Return only how many lines in the data include the string "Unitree".

*** THE INPUT Section Begins ***

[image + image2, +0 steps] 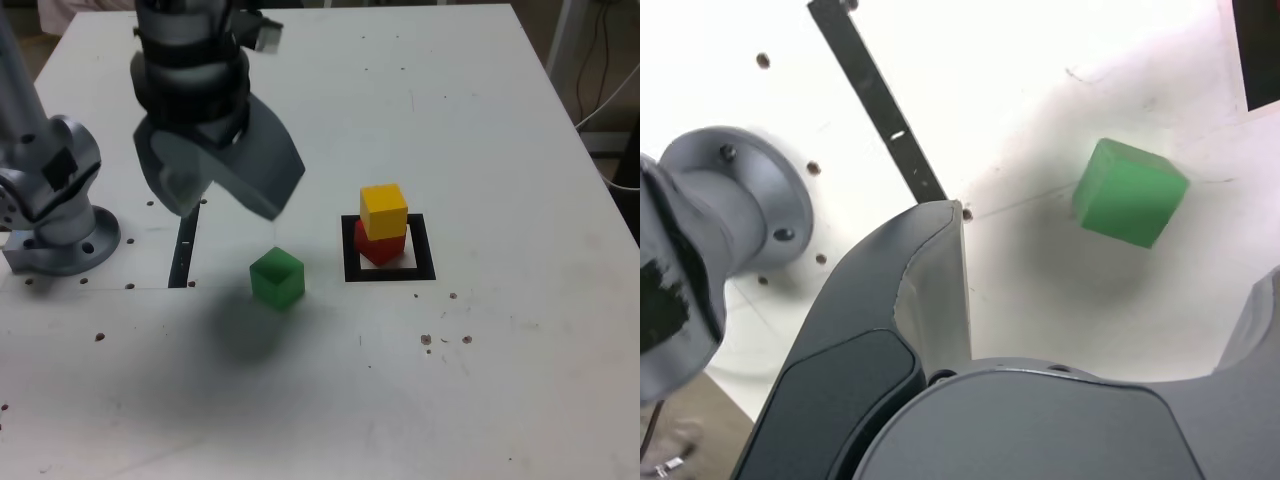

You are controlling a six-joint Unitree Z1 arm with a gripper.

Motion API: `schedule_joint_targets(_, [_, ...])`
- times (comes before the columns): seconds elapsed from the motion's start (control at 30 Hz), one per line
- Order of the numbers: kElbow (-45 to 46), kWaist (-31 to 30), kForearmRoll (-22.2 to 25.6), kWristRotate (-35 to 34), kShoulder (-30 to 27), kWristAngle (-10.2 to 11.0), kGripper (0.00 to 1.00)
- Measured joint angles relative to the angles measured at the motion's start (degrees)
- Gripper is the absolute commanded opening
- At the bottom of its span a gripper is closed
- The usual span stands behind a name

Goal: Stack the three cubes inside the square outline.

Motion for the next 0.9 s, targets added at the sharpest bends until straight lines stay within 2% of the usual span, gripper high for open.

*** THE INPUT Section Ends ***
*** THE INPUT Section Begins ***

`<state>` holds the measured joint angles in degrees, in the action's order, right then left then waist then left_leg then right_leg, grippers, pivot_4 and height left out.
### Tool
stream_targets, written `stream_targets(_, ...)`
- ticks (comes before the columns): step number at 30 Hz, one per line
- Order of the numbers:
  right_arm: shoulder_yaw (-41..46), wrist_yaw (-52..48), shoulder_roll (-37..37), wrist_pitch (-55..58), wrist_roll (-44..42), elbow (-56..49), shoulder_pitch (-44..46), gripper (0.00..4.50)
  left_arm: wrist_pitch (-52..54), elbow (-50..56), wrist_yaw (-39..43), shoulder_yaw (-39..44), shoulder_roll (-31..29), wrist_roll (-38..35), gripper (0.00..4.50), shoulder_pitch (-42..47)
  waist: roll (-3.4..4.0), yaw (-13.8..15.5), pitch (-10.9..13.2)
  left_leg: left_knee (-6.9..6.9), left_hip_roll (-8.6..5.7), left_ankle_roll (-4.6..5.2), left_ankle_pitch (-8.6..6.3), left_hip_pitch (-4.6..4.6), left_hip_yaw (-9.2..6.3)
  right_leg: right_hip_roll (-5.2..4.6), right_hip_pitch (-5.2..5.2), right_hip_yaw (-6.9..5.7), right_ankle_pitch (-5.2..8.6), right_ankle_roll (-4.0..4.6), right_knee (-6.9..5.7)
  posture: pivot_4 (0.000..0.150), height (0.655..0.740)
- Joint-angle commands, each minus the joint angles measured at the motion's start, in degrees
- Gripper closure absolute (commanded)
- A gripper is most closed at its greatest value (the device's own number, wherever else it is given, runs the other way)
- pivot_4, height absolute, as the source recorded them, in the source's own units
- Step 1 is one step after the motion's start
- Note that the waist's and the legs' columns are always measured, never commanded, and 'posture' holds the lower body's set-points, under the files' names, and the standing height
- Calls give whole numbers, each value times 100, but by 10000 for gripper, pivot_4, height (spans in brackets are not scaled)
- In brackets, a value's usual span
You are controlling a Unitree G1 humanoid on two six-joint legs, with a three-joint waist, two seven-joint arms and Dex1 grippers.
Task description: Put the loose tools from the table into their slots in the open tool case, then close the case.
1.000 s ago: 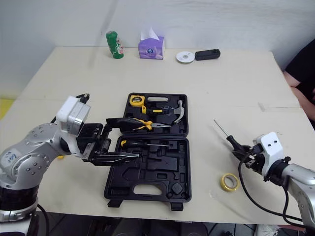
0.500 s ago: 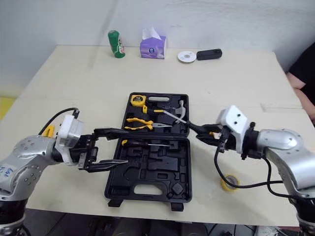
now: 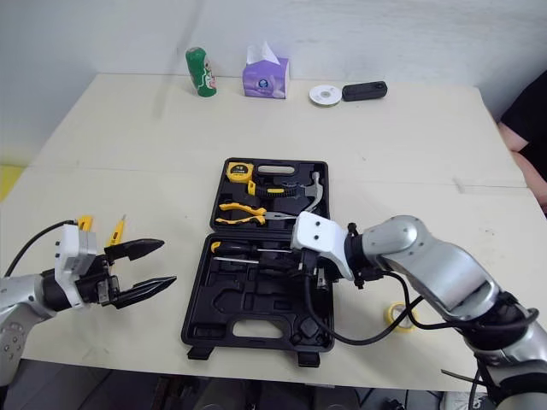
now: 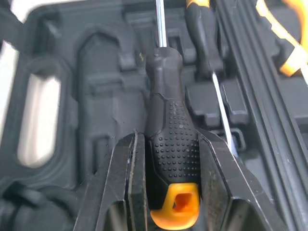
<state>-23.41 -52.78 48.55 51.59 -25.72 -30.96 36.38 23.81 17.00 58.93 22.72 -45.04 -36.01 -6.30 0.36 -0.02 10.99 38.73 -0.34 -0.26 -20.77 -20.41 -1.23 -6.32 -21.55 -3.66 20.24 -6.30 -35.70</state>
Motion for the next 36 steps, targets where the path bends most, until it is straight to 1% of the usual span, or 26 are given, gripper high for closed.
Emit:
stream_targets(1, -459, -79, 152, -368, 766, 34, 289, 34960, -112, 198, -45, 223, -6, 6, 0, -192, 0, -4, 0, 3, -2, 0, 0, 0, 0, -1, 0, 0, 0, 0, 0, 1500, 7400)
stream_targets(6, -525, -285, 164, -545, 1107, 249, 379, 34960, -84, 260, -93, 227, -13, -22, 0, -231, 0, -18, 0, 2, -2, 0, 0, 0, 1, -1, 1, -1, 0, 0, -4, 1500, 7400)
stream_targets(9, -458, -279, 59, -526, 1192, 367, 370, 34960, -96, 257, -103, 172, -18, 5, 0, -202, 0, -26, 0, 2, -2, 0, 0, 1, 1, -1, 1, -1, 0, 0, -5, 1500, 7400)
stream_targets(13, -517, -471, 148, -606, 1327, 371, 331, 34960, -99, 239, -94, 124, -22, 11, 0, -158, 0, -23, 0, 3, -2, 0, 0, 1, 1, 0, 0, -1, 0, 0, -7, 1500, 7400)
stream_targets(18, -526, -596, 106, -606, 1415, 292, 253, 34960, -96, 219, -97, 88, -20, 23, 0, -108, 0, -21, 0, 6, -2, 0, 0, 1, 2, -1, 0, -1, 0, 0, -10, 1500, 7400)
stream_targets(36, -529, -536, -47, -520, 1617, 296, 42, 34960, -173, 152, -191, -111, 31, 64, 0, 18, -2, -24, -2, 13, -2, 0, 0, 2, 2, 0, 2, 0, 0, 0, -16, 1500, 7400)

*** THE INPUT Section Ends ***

__WRITTEN RESPONSE__
2